*WHAT THIS TASK INVOLVES:* Take the lines below between the one holding "(207, 155): 24" and the one holding "This is a labelling", inclusive, and copy them exactly. Add nothing.

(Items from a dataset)
- - - - -

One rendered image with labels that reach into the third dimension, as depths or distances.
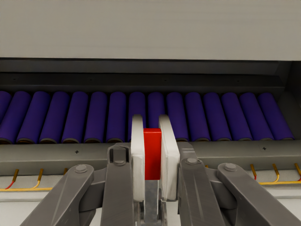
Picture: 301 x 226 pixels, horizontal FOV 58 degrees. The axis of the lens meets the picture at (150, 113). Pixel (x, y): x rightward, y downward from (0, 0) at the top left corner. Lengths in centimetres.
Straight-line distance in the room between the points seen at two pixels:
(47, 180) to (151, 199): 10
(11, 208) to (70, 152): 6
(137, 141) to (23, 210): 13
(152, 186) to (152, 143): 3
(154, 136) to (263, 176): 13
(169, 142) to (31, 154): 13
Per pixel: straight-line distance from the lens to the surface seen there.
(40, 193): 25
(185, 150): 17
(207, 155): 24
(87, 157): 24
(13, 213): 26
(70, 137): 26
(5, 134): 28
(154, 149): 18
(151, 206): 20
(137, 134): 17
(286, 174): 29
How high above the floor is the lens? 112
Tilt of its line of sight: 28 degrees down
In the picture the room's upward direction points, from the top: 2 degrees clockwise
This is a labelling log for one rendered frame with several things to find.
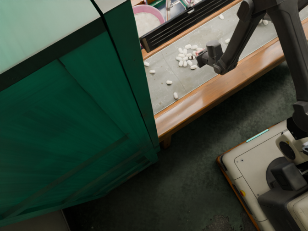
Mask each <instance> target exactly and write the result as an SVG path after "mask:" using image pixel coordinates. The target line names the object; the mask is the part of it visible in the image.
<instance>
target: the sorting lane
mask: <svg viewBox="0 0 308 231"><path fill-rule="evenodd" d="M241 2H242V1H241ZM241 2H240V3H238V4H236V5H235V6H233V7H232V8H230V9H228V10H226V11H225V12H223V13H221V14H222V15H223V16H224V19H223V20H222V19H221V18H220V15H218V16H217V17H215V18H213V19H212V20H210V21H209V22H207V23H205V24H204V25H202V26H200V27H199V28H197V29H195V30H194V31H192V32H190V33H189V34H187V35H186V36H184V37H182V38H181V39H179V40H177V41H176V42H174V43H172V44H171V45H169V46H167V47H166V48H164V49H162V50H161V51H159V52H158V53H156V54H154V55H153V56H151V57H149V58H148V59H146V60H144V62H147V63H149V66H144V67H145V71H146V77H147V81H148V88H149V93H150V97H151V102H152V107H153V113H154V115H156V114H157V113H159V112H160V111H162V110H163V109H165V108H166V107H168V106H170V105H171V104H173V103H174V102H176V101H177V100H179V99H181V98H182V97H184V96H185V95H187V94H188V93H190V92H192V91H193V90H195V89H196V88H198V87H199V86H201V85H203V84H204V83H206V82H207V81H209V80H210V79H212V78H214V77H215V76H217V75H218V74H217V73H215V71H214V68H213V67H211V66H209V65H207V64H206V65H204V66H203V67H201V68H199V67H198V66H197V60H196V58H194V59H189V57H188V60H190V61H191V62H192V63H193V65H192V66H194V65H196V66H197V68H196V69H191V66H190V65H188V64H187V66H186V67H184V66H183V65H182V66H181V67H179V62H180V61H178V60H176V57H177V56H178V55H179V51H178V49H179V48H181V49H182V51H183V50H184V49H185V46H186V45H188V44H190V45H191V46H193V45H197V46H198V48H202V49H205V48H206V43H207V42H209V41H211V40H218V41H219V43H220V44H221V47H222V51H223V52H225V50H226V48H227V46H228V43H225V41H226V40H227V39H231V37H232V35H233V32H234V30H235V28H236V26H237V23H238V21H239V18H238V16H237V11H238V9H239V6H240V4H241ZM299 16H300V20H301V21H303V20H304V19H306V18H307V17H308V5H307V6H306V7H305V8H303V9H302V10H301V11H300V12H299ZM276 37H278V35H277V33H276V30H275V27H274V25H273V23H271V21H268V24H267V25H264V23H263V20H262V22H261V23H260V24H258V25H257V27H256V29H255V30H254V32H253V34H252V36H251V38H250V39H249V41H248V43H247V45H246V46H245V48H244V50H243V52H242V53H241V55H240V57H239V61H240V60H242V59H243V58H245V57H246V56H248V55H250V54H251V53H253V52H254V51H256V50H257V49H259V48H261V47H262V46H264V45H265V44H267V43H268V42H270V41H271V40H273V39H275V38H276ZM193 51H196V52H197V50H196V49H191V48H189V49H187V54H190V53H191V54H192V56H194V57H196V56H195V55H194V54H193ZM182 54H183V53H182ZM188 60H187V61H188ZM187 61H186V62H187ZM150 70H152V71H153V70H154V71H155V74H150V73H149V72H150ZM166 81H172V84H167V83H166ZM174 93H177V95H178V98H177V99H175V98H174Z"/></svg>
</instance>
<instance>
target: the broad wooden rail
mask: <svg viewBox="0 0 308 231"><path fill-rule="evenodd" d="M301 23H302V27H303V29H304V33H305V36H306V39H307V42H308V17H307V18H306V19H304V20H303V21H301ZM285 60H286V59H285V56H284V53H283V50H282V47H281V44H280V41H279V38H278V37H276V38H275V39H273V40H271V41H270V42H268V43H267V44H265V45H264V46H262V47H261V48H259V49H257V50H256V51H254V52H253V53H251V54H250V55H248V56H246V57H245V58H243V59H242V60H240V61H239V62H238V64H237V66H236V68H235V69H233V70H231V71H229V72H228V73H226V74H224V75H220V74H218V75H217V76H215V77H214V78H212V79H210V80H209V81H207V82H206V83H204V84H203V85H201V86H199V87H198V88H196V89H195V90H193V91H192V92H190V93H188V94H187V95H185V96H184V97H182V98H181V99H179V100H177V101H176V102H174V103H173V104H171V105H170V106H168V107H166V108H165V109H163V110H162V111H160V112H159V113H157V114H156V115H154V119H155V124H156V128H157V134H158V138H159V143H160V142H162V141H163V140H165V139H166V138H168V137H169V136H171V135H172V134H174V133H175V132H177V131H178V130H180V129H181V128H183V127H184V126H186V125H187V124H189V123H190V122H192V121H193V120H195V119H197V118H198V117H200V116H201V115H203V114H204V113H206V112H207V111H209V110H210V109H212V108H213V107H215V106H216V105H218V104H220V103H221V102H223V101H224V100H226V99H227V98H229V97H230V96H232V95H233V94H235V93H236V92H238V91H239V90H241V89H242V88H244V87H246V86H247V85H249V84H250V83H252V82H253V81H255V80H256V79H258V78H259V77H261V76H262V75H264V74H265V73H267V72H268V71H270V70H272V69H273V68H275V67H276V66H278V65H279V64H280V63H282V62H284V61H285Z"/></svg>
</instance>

- - - - -

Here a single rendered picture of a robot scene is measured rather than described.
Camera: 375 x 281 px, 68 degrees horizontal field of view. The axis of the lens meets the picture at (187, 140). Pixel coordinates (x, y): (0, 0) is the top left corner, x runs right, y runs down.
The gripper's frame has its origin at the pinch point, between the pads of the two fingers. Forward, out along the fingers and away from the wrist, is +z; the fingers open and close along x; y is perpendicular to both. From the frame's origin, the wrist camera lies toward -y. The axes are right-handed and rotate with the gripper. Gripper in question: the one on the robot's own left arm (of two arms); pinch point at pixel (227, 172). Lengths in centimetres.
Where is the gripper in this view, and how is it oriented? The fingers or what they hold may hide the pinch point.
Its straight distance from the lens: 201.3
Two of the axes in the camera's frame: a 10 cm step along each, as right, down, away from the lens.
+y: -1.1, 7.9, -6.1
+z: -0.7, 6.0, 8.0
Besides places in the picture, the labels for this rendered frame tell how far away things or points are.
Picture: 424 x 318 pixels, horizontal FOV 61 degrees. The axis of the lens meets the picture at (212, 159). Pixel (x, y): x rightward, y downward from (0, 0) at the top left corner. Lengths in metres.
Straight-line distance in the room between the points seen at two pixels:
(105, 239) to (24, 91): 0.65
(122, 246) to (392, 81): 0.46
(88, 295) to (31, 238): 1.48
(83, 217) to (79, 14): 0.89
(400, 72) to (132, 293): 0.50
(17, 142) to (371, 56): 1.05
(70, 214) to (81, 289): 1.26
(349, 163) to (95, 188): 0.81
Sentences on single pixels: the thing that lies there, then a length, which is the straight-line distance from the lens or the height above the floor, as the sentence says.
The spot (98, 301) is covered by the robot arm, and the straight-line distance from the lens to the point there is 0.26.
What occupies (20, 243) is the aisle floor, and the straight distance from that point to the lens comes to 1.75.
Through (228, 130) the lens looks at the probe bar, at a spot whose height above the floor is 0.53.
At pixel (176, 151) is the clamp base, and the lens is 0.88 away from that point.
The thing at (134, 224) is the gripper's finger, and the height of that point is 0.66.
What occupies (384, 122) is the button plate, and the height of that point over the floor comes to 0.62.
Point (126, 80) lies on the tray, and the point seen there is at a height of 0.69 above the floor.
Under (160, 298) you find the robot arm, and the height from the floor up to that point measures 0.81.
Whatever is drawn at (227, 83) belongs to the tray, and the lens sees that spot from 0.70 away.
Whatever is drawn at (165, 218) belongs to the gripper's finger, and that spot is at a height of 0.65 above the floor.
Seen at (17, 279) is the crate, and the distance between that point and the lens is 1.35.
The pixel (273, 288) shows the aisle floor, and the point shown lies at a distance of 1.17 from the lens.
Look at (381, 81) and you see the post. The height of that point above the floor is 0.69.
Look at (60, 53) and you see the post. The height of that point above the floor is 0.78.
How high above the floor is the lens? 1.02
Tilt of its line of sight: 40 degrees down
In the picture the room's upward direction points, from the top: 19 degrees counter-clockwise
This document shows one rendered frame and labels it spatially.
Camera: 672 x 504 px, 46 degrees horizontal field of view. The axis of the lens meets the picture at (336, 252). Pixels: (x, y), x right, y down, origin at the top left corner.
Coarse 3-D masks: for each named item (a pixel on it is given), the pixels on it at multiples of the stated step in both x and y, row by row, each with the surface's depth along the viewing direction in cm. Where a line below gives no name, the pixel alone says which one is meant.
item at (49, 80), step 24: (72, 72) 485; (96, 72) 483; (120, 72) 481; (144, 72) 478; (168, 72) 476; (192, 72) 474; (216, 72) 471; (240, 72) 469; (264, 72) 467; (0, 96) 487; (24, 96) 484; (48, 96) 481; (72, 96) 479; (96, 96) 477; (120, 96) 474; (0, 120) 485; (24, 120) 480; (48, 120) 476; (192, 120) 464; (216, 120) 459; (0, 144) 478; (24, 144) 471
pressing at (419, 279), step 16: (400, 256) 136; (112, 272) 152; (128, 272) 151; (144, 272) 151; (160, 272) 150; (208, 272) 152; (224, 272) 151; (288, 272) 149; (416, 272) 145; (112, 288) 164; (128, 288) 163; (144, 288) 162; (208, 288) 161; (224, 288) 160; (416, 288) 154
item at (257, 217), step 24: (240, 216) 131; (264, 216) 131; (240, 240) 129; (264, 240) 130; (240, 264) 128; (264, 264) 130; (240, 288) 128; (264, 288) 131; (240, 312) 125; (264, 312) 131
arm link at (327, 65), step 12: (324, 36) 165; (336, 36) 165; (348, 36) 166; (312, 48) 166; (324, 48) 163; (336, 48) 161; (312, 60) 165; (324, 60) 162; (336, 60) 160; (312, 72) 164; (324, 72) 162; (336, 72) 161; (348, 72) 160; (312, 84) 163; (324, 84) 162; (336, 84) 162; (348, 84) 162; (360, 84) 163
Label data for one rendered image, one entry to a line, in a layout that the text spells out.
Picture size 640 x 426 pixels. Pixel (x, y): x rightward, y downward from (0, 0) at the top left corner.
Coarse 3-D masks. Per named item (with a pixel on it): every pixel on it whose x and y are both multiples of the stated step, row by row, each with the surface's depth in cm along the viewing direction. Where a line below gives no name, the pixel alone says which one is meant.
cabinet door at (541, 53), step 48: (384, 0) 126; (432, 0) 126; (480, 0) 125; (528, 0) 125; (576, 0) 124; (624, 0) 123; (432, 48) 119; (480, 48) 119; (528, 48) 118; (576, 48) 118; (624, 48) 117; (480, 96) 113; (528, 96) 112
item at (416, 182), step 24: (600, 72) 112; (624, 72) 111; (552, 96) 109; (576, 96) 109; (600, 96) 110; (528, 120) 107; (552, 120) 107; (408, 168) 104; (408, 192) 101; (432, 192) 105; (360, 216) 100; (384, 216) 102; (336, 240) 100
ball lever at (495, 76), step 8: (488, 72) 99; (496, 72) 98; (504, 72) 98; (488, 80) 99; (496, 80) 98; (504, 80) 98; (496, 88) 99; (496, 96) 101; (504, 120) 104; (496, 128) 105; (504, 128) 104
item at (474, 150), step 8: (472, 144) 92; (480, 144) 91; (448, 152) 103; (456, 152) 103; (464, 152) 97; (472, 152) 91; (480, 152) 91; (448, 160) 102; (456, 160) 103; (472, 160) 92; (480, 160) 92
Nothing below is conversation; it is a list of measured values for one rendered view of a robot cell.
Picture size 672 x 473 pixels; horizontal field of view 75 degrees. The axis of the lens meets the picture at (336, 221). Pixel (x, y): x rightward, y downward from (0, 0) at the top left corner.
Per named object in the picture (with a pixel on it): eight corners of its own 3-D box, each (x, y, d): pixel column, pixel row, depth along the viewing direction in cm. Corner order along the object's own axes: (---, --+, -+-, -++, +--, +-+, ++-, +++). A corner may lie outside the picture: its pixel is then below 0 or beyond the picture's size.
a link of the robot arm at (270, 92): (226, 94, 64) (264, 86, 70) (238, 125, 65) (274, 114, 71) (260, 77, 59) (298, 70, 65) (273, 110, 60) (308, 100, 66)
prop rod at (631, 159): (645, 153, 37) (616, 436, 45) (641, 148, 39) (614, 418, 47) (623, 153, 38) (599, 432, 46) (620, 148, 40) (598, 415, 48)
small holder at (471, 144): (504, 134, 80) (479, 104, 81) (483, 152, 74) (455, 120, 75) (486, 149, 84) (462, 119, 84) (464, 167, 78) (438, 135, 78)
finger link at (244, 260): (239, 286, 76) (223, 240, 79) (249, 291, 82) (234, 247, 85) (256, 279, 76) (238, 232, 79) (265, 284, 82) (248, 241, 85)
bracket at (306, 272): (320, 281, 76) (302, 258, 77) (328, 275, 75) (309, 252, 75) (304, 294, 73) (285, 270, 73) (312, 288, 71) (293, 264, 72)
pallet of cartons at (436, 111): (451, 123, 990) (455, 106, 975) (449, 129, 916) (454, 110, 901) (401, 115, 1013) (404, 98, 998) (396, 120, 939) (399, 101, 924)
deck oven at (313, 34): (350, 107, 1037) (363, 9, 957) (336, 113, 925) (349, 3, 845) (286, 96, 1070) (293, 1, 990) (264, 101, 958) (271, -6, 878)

- - - - -

*COMPLETED EXERCISE:*
(207, 155): 24
(87, 157): 24
(13, 213): 26
(70, 137): 26
(5, 134): 28
(154, 149): 18
(151, 206): 20
(137, 134): 17
(286, 174): 29
How high above the floor is the lens? 112
Tilt of its line of sight: 28 degrees down
In the picture the room's upward direction points, from the top: 2 degrees clockwise
This is a labelling log for one rendered frame with several things to find.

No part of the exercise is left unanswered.